Zhang invested a lot of time studying works of preceding painters, especially those during the Song (960-1279), Yuan (1271-1368) and Ming (1368-1644) dynasties. His genius for copying paintings by the old masters is widely acknowledged, and the quality of his reproductions successfully fooled classical painting experts of his time, and continue to do so today.
A number of murals in Dunhuang were painted by the great masters of the Tang Dynasty (618-907), a peak era for Chinese art and Buddhism. This ignited an intense interest in Zhang who hoped to learn the classical methods of painting from these masters.
It took Zhang more than a month to travel from Chengdu to Dunhuang. He was accompanied by family members, helpers and student painters who took with them tons of supplies. They had to overcome transportation difficulties-their carts often broke down and they were forced to ride on camels for much of the trip-and they had to cross regions that were infested with bandits.
The fear and exhaustion were soon replaced by a sense of astonishment that overwhelmed Zhang and his group when they saw the murals illuminated with the lamps they had brought. He realized he would have to extend his trip and ended up staying two years and seven months.
Zhang worked with his two sons and his students to number the caves and begin to reproduce the murals. He also hired five lama thangka painters from the Ta'er Monastery in Qinghai province, who helped prepare special painting materials and mineral pigments, so that the recreations would retain as much of the glory of the originals as possible.
Chang Shana says Zhang asked his team to strictly follow the outlines of the patterns and figures, while he concentrated on trying to restore faded or oxidized colors, such as dark brown areas that needed to be returned to their original red pigment.
After copying murals from the caves in the Mogao Caves, they turned their attentions to recreating murals in Yulin located in an even more remote area, seizing every minute before they ran out of the supplies.

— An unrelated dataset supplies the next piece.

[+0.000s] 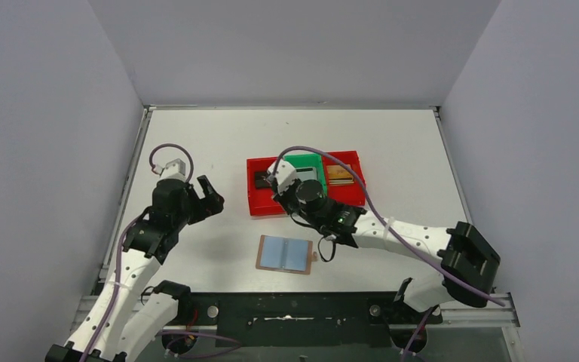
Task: Take the credit cards out of the card holder
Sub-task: Place the credit card in the storage box.
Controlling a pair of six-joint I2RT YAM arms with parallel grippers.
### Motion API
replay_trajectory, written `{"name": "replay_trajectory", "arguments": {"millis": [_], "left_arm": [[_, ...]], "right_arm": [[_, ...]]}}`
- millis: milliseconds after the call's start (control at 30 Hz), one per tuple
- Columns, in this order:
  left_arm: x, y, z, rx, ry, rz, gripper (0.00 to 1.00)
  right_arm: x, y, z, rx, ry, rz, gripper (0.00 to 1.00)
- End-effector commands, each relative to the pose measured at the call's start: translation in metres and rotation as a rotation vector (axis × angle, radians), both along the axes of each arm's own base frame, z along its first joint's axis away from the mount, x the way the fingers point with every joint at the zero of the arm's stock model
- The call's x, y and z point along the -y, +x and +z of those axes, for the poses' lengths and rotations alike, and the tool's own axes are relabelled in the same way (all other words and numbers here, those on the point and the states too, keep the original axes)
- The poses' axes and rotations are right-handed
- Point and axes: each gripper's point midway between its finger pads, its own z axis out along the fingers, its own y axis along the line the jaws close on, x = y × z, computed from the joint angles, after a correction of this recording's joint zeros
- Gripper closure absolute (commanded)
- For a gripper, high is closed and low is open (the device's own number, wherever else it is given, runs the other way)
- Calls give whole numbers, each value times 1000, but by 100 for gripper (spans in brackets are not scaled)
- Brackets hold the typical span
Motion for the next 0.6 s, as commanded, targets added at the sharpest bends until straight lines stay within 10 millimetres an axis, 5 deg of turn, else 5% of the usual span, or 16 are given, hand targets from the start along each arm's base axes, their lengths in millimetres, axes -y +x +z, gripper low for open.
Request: {"name": "replay_trajectory", "arguments": {"millis": [0,300,567], "left_arm": [[-10,8,18,94,28,33,12],[-21,5,22,113,43,84,11],[-28,5,24,120,47,113,11]], "right_arm": [[-17,36,10,228,-295,165,100],[-50,80,-33,327,-616,328,100],[-52,100,-60,361,-791,405,100]]}}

Zhang and his team often worked in the caves for 14 hours a day. At night they had to work holding a candle in one hand while they painted with the other.
Their sleeping quarters were often invaded by scorpions and they woke to the howls of wolves outside on occasion.
When these reproductions were finally put on display, the combination of their smooth outlines and rich palette, predominated by large areas of red and green, were hailed as a revival of the majestic splendor of Tang-era art.
His work on the Dunhuang murals had a profound influence on Zhang's other paintings, which most notably saw him use the motif of court ladies as a key recurring theme in his work.
Before Zhang visited Dunhuang, he inherited the continued approach of the Ming and Qing dynasties that highlighted a woman's slender body curves and frail gestures. But in the grottoes, he was arrested by the healthy and vigorous beauty of the female Buddhist believers and fairies depicted in the murals.
Zhang embraced the style: The court ladies under his brush no longer looked sickly but instead took on a demeanor of grace and dignity.
These developments are easy to spot at the ongoing exhibition when comparing Zhang's figure painting works from before the time of the Dunhuang reproductions with the works he created after.